Pretty often I’m asked – does our PostgreSQL monitoring tool pgwatch2 work with managed cloud database service providers, for example, Google Cloud? Well, the short answer would be – “Yes, we scan!”. But as always – the devil is in the details, and you should be aware of a couple of nuances/extra steps.
In order to shed some light on the topic and to document the process a bit, I’ve put together a small “how-to” on using pgwatch2 with Google Cloud’s PostgreSQL offering, as an example of a managed database service.
A small disclaimer though – I haven’t personally tried out all the newest/more niche cloud providers, so I wouldn’t give a 100% guarantee on that promise, but rather a 99.9% one 🙂
And if the name pgwatch2 doesn’t sound too familiar, it’s one of the most popular Open Source Postgres-specific monitoring tools out there! It supports many flexible deployment options, metric fetching features, and data stores. More info about the project can be found in the official documentation. If you prefer looking at the code, then jump right to Github.
Managed cloud databases – pure magic?
But before we go hands-on – what does a managed database service, like for example Google Cloud SQL’s offering in this case, actually consist of? Why wouldn’t it work?
For those who don’t work with the ins and outs of database systems daily, it might not be so apparent that in most cases, the thing that you get after clicking “$mydb > Next > Next > Launch” or its equivalent is actually very close to a vanilla PostgreSQL instance! In other words, you’re getting almost the same thing that you would get when typing
apt install postgresql on your server or workstation, at least in standard SQL matters of schema and data management, i.e. for DDL and DML.
The biggest difference (apart from the good things like automatically taking care of high availability, backups, and updates) is actually the fact that you’re being stripped of security-sensitive features, like not being handed a real superuser account with the ability to execute arbitrary commands on the operating system level! Which is a scary thing I must agree 🙂 Read more about that here if you’re not quite sure what I mean. But there are also other aspects, like the removal of advanced configuration features. So basically the limitations could be summarized within a few groups:
No OS access
Obviously, it’s well justified to disable arbitrary command execution with
COPY PROGRAM or
archive_command — but this also includes no file system access via
pg_ls_dir(), etc. That would hint at implementation details or provide extra information for possible attack vectors to break out of the so called “sandbox”.
Limiting server configuration to specific parameters and value ranges
Here the reasoning mostly is that you should not shoot yourself in the foot and act in accordance with the booked hardware resources. But there are also some more sneaky considerations like for example nudging you towards vendor lock-in, by disabling PostgreSQL’s built-in Logical Replication that basically can enable relatively painless, near-zero downtime, migrating to another service provider or to a self-managed full-featured Postgres instance.
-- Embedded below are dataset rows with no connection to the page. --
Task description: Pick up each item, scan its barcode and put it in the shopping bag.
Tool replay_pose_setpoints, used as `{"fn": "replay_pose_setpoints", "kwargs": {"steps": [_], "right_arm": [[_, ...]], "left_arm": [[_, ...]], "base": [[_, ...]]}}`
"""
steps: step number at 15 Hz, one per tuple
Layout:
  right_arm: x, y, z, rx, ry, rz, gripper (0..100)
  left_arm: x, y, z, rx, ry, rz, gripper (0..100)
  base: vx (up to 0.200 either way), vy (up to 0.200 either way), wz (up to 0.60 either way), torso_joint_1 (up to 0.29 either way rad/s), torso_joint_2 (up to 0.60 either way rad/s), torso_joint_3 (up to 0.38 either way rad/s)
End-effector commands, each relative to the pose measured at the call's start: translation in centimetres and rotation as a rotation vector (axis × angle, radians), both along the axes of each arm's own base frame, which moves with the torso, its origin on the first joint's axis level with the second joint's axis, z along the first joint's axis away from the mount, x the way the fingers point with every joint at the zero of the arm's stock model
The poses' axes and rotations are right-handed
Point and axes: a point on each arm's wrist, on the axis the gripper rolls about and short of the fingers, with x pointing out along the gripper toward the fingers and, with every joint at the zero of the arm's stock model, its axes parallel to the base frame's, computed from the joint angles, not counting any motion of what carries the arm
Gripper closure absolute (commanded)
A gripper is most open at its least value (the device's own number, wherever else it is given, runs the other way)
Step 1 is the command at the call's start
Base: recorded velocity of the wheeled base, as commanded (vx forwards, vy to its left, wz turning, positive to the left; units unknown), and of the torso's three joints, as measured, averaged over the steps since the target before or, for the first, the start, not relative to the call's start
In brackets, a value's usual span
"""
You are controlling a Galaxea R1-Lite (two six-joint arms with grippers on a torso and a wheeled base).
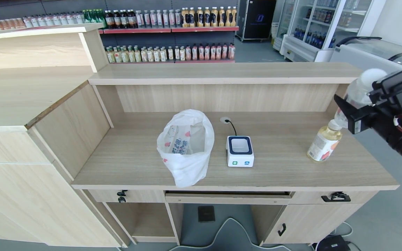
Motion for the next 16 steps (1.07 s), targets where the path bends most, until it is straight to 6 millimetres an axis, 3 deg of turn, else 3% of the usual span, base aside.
{"fn": "replay_pose_setpoints", "kwargs": {"steps": [1, 3, 6, 12, 16], "right_arm": [[3.8, -0.3, -4.4, -0.056, 0.034, -0.031, 100], [5.2, 0.0, -5.9, -0.106, 0.031, 0.064, 100], [7.5, 0.3, -6.2, -0.144, 0.0, 0.086, 100], [11.0, 0.7, -8.4, -0.141, 0.019, 0.112, 100], [13.5, 2.1, -8.6, -0.171, -0.04, 0.224, 100]], "left_arm": [[0.0, 0.0, 0.0, 0.0, -0.001, 0.0, 0], [0.0, 0.0, 0.0, 0.0, -0.001, 0.0, 0], [0.0, 0.0, 0.0, 0.0, -0.001, 0.0, 0], [0.0, 0.0, 0.0, 0.0, -0.001, 0.0, 0], [0.0, 0.0, 0.0, 0.0, -0.001, 0.0, 0]], "base": [[0.0, 0.0, 0.0, 0.0, 0.0, 0.0], [0.0, 0.0, 0.3, -0.001, 0.0, 0.001], [0.0, 0.0, 0.6, 0.001, 0.0, 0.002], [0.0, 0.0, 0.0, 0.0, 0.0, 0.0], [0.0, 0.0, 0.0, 0.0, 0.0, 0.0]]}}
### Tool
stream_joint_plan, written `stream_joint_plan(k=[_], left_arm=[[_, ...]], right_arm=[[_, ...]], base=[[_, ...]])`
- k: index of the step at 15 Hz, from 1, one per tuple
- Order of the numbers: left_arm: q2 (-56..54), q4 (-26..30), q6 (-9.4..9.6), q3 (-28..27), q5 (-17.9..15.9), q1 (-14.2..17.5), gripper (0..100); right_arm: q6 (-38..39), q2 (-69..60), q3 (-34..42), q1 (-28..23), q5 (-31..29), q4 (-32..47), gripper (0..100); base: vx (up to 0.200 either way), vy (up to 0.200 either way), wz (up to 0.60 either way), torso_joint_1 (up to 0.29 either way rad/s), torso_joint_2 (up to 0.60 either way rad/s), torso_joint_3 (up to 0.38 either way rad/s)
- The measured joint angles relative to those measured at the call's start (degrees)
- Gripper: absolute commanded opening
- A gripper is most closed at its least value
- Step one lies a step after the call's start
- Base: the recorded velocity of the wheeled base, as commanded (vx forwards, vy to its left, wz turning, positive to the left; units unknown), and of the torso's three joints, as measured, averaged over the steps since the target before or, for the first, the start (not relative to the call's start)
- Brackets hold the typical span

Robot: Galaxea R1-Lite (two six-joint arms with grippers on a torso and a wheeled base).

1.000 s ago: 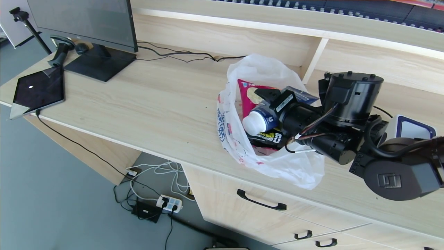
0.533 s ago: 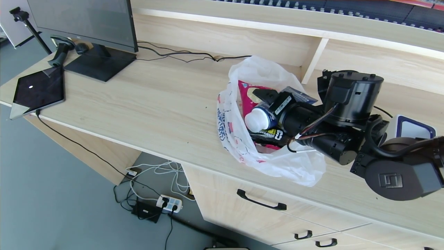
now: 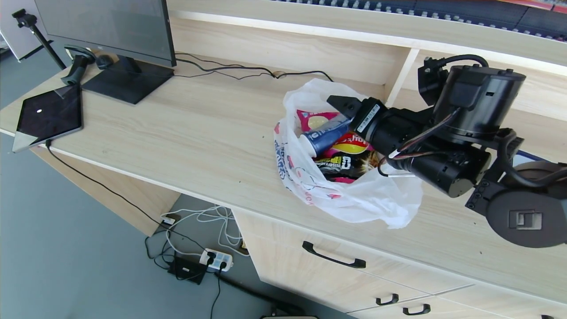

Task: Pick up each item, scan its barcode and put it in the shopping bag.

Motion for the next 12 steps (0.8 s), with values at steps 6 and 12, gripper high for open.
stream_joint_plan(k=[6,12], left_arm=[[0.0,0.0,-0.02,0.0,0.0,0.0,100],[0.0,0.0,-0.13,0.0,0.0,0.0,100]], right_arm=[[-3.83,-5.62,5.05,-0.12,-0.11,-0.07,100],[-10.62,-17.57,13.42,1.01,0.2,0.28,100]], base=[[0.0,0.0,0.0,0.0,0.0,0.0],[0.0,0.0,0.0,0.0,0.0,0.0]])
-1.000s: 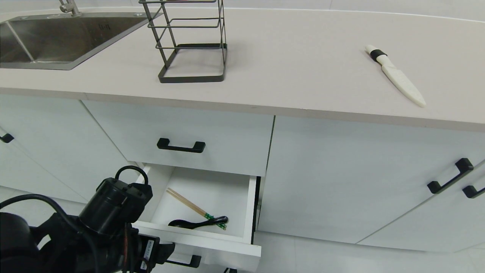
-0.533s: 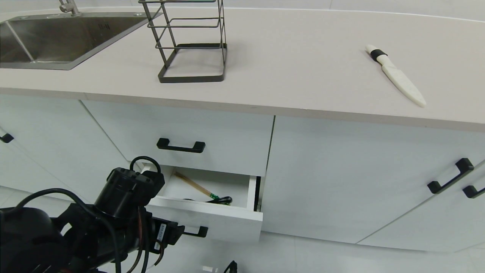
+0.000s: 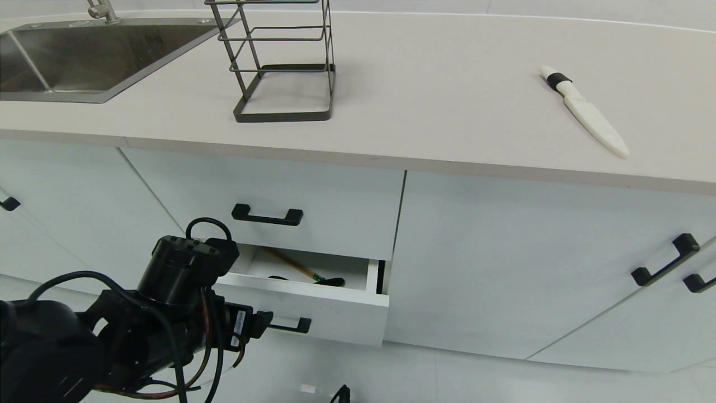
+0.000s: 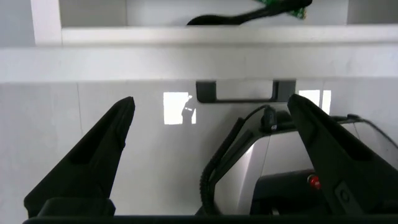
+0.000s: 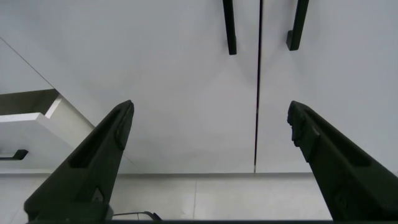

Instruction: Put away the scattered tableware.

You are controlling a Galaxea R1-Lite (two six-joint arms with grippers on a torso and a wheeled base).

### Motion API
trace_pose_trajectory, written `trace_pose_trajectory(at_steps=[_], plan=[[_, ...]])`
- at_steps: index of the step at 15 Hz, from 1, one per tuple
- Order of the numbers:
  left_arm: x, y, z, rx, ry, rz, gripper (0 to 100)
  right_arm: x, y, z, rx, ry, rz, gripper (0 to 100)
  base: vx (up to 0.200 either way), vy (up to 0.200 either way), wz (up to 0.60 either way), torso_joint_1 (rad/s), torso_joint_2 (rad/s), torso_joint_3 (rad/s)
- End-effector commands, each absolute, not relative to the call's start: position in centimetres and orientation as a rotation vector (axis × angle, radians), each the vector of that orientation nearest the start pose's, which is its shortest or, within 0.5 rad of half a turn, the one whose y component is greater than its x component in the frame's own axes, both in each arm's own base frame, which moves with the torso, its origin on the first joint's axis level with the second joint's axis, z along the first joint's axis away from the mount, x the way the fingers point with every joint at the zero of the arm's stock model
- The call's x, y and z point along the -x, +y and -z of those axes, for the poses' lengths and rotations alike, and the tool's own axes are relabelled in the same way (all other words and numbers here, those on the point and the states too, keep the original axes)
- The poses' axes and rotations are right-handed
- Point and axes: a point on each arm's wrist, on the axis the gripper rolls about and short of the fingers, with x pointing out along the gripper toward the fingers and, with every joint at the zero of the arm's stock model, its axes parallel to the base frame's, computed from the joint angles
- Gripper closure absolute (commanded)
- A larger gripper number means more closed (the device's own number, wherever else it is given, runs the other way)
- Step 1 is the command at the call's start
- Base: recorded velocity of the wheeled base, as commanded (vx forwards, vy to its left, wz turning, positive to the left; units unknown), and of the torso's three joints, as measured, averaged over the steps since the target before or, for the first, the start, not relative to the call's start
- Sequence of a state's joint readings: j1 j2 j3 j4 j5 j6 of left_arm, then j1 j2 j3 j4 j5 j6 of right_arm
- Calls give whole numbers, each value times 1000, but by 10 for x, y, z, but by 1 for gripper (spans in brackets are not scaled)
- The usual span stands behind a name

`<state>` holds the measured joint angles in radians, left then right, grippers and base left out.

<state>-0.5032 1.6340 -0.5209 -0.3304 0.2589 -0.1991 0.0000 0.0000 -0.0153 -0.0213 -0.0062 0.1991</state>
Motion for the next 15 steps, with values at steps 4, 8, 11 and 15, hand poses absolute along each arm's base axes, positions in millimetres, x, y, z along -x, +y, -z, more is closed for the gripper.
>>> trace_pose_trajectory(at_steps=[4, 8, 11, 15], plan=[[-221, -112, -100, -82, 715, 150, 0, 24, 0, -82, -200, -36, 3, 0, 0, 0, 0, 0, 0, 0], [-230, -116, -99, -50, 654, 150, 0, 24, 0, -82, -200, -36, 4, 0, 0, 0, 0, 0, 0, 0], [-215, -111, -96, -62, 665, 157, 0, 24, 0, -82, -200, -36, 4, 0, 0, 0, 0, 0, 0, 0], [-204, -92, -97, -28, 668, 107, 0, 24, 0, -82, -200, -36, 4, 0, 0, 0, 0, 0, 0, 0]])
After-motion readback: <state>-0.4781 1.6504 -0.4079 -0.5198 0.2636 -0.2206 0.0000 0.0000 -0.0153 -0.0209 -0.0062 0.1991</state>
Feel free to read more about it here, if the concept seems new to you.
Access security control
This covers limiting/controlling both the
pg_hba.conf infrastructure so that for example SSL is always required or access is guaranteed to be possible only from within that cloud account, and also aspects like limiting the “pseudo-superuser” so that, by default, it does not even see other people’s running queries.
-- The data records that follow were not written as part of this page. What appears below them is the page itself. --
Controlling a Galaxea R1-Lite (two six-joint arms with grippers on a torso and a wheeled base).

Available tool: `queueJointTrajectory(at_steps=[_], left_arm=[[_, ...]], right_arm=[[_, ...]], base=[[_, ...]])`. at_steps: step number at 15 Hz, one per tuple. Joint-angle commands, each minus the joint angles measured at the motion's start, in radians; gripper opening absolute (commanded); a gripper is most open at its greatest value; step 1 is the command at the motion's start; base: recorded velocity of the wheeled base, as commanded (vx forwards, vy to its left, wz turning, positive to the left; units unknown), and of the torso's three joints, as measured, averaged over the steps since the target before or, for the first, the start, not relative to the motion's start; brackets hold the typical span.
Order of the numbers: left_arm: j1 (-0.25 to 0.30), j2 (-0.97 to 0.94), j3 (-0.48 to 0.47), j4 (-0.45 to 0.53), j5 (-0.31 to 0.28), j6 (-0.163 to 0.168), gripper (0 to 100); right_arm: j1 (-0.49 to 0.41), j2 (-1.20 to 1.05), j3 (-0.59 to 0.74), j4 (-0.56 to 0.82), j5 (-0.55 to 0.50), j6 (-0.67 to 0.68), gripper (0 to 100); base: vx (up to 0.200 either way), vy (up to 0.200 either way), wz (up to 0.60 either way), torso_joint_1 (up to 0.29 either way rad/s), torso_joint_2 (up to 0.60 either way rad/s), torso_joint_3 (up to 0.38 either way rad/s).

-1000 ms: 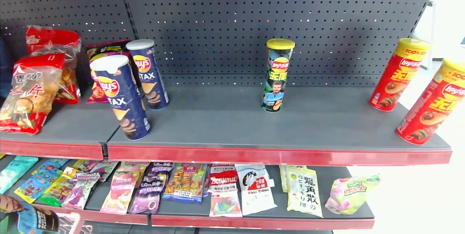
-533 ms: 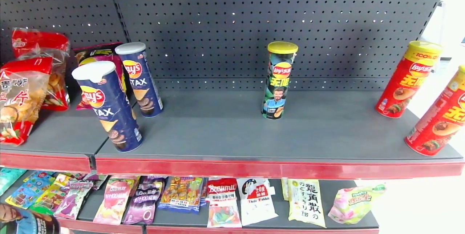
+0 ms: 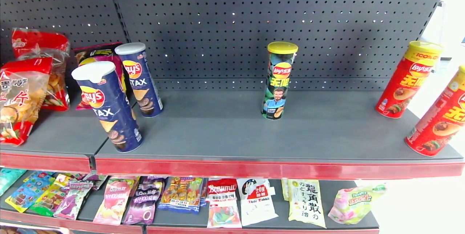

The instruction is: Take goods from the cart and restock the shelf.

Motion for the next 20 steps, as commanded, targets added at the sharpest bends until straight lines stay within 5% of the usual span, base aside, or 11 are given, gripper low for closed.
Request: queueJointTrajectory(at_steps=[1, 5, 20], left_arm=[[0.0, 0.01, 0.004, 0.007, 0.003, 0.001, 0], [0.003, 0.036, 0.007, 0.007, 0.049, 0.001, 0], [0.003, 0.115, 0.003, -0.037, 0.075, 0.001, 0]], right_arm=[[0.067, 0.444, -0.241, -0.016, 0.034, -0.067, 100], [0.168, 0.789, -0.384, -0.249, 0.084, -0.031, 100], [0.177, 1.311, -0.738, -0.387, 0.308, -0.077, 100]], base=[[0.0, 0.0, 0.0, 0.0, 0.0, 0.0], [0.0, 0.0, 0.0, 0.0, 0.0, 0.0], [0.0, 0.0, 0.0, 0.0, 0.0, 0.0]])
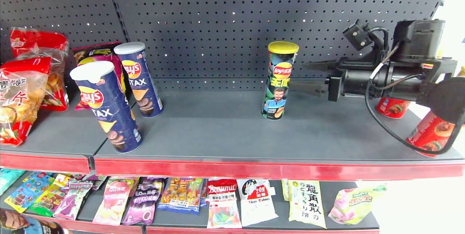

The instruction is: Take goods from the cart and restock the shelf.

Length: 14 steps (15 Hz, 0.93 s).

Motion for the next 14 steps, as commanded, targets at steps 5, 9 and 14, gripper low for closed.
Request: queueJointTrajectory(at_steps=[5, 9, 14], left_arm=[[0.0, 0.016, 0.0, 0.0, 0.0, 0.0, 0], [0.0, 0.014, 0.0, 0.0, 0.0, 0.0, 0], [0.0, 0.016, -0.002, 0.0, 0.0, 0.002, 0]], right_arm=[[-0.018, 0.104, -0.059, 0.002, 0.035, 0.001, 100], [-0.037, 0.142, -0.105, 0.002, 0.037, -0.001, 100], [-0.031, 0.181, -0.159, 0.004, 0.069, 0.001, 100]], base=[[0.0, 0.0, 0.0, 0.0, 0.0, 0.0], [0.0, 0.0, 0.0, 0.0, 0.0, 0.0], [0.0, 0.0, 0.0, 0.0, 0.0, 0.0]])
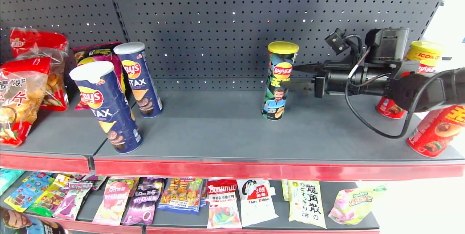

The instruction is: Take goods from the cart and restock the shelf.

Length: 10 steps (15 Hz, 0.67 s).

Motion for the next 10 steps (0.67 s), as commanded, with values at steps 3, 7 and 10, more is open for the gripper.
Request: queueJointTrajectory(at_steps=[3, 7, 10], left_arm=[[0.0, 0.002, -0.001, 0.0, 0.0, 0.001, 0], [0.0, 0.002, 0.0, 0.0, 0.0, 0.001, 0], [0.0, 0.002, 0.0, 0.0, 0.0, 0.001, 0]], right_arm=[[0.02, 0.023, -0.026, -0.001, 0.007, 0.0, 100], [0.033, 0.066, -0.097, 0.0, 0.007, 0.0, 100], [0.036, 0.093, -0.129, 0.0, 0.007, 0.0, 100]], base=[[0.0, 0.0, 0.0, 0.0, 0.0, 0.0], [0.0, 0.0, 0.0, 0.0, 0.0, 0.0], [0.0, 0.0, 0.0, 0.0, 0.0, 0.0]])
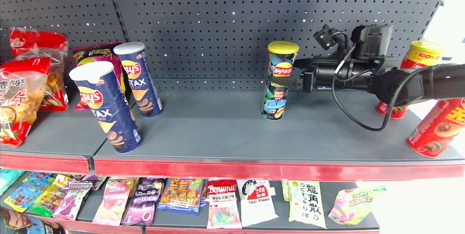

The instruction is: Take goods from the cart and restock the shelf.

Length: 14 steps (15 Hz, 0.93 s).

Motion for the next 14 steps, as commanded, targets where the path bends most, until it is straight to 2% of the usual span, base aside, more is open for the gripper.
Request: queueJointTrajectory(at_steps=[1, 3, 4, 7, 11, 13, 14], left_arm=[[0.0, 0.003, 0.0, 0.0, 0.0, 0.0, 0], [0.0, 0.002, 0.002, 0.0, 0.0, 0.0, 0], [-0.001, 0.002, 0.003, 0.002, 0.0, 0.0, 0], [-0.001, 0.002, 0.008, 0.002, 0.0, 0.0, 0], [-0.001, 0.003, 0.009, 0.002, 0.0, 0.0, 0], [-0.001, 0.0, 0.012, 0.002, 0.0, 0.0, 0], [-0.001, 0.0, 0.012, 0.002, 0.0, -0.001, 0]], right_arm=[[0.003, 0.02, -0.014, 0.0, 0.0, -0.001, 100], [0.009, 0.028, -0.029, -0.002, -0.006, -0.001, 100], [0.014, 0.04, -0.048, -0.003, -0.013, -0.001, 0], [0.015, 0.065, -0.095, 0.0, -0.018, 0.002, 0], [0.048, 0.031, -0.062, 0.0, -0.072, 0.007, 0], [0.087, -0.051, 0.02, -0.002, -0.167, 0.042, 0], [0.12, -0.103, 0.084, -0.006, -0.248, 0.059, 0]], base=[[0.0, 0.0, 0.0, 0.0, 0.0, 0.0], [0.0, 0.0, 0.0, 0.0, 0.0, 0.0], [0.0, 0.0, 0.0, 0.0, 0.0, 0.0], [0.0, 0.0, 0.0, 0.0, 0.0, 0.0], [0.0, 0.0, 0.0, 0.0, 0.0, 0.0], [0.0, 0.0, 0.0, 0.0, 0.0, 0.0], [0.0, 0.0, 0.0, 0.0, 0.0, 0.0]])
Limited extensions selection
All cloud providers, including Google Cloud, only allow a short whitelist of pre-approved extensions to be activated, mostly those extensions from the official “contrib” package, since it’s a lot of work to both review the code and guarantee that it’s stable and secure. This is of course understandable, but at the same time, also the most annoying thing about the managed services for me personally as there are dozens and dozens of great PostgreSQL extensions out there and this extensibility infrastructure is the key factor to PostgreSQL’s constantly rising popularity.
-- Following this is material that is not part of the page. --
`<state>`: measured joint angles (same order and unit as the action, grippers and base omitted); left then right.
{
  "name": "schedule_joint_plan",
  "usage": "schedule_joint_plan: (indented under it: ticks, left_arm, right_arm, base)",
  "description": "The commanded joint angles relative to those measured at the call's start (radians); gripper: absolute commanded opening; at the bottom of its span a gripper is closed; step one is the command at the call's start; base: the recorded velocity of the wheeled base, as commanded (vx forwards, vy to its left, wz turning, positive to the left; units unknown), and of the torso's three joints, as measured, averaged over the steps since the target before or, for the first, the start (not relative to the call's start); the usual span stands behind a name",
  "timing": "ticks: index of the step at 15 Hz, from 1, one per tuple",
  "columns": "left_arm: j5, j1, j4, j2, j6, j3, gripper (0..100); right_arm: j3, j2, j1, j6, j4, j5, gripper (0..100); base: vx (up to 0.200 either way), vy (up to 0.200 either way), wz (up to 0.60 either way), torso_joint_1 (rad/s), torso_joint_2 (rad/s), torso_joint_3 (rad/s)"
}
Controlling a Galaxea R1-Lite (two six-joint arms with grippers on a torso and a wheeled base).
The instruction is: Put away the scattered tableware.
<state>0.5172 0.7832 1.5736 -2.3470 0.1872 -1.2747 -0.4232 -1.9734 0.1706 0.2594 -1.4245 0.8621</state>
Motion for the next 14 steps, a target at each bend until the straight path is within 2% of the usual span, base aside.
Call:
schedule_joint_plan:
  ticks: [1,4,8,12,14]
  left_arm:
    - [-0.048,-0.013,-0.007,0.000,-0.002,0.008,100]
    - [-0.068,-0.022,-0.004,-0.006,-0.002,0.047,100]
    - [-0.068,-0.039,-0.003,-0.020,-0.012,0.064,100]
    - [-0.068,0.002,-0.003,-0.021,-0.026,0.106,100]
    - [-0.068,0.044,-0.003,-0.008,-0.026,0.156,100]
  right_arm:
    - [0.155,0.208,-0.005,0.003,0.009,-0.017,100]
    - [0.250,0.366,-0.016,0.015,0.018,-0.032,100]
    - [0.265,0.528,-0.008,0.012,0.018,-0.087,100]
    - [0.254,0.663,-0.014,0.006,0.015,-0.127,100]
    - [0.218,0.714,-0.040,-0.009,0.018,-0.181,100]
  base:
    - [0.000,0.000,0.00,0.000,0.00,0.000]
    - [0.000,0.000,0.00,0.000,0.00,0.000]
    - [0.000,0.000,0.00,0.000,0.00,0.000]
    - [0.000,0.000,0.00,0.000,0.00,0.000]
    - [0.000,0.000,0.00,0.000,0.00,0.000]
But then again it’s not all bad — there are the other aspects that, especially for more casual or novice database users, make them a good choice: hiding complexity like HA/failover; backups; server configuration; and providing some basic metrics.
Why use an external monitoring tool with your cloud database?
Since all managed service providers also provide some kind of performance metrics and dashboards out of the box, which in the case of Google’s offering actually looks pretty decent (it runs under the name of “Query insights”), the big question is – why should one use an extra tool at all?
Well, I can think of some good reasons:
There’s probably some truth to the old idiom – “You can’t teach an old dog new tricks”. People usually don’t want to constantly work with new tools that are only marginally better than old ones, as the usefulness is in the end somewhat limited by what the Postgres engine can offer on the instrumentation side.
What if your company uses many different cloud database service providers in addition to running some self-managed ones? Do you really want to maintain the mental overhead of knowing all the details of the different providers, translating between different vocabularies – as cloud providers obviously have not managed to agree on a common glossary? Not to speak of constantly logging into different environments, or searching for the correct browser tab – having a single tool with all the metrics from different systems is obviously a better choice here.
Controlled access to metrics
What if your development team is highly segregated for security reasons and doesn’t have common access to the graphs/API that the service provider offers? What if you have some freelance consultants on your team and you only want to expose a relevant subset of the metrics to them? In such cases, it might be better to collect, manage and expose metrics according to your own rules.
Advanced configuration options and extra features
Since managed services have a huge user base, they must generally be implemented in a pretty simplistic way. People that are not database experts — but only require a data store for the application they care about — need to be able to jump right in and get going in minutes. This again might not be optimal for database professionals who want to see more detailed information.
What if your cloud provider does not allow you to tune the interval of the metrics gathering happening in the background? What if you would like your graphs displayed according to your own wishes, or as a table instead? What if you need to collect all the metrics PG has to offer? You’ll find you have much more flexibility with 3rd party tools here.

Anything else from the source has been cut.